WHAT YOU HAVE TO DO: The answer is to be an exact copy of the lines below running from the line with "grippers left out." down to the line with "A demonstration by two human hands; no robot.", both ends included, and nothing more.

INFORMATION SHOWN:
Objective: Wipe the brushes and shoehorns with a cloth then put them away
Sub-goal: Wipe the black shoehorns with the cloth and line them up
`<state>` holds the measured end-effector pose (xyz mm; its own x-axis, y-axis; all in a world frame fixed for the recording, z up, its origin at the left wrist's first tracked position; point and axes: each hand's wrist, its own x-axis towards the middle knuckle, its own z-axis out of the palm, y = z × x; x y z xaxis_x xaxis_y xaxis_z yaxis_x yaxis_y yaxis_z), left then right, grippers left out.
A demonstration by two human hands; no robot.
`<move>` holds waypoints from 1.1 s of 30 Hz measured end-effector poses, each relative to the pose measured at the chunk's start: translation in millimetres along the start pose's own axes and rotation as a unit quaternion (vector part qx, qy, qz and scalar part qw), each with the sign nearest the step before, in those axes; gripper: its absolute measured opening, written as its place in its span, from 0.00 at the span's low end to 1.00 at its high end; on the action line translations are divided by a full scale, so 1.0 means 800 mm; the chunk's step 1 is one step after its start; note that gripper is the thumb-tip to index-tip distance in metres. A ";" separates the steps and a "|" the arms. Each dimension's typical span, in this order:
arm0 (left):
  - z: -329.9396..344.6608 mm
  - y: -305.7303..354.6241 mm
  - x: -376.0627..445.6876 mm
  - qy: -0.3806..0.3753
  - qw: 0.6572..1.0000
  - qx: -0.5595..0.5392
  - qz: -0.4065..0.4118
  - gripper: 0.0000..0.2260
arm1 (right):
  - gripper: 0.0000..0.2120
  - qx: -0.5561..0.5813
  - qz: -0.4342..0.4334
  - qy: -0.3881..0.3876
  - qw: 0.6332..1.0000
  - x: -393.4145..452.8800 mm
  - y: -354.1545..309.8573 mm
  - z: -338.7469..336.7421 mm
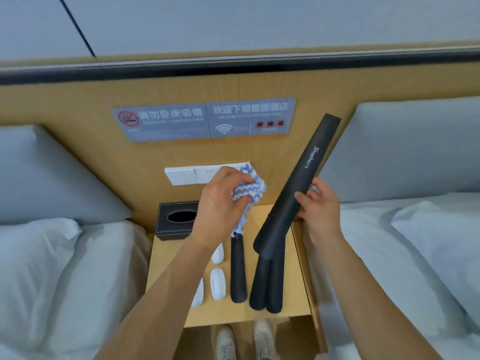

RESPONSE:
`<state>` holds the measured end-effector pose (xyz mm; its own x-axis, y-axis; all in a world frame fixed for the recording, z up, its origin at the left wrist's first tracked position; point and axes: each hand's wrist, its own x-axis towards the middle knuckle, its own z-axis out of the palm, y = z × x; x y z xaxis_x xaxis_y xaxis_z yaxis_x yaxis_y yaxis_z), left then right, grippers left out.
A demonstration by two human hands; no robot.

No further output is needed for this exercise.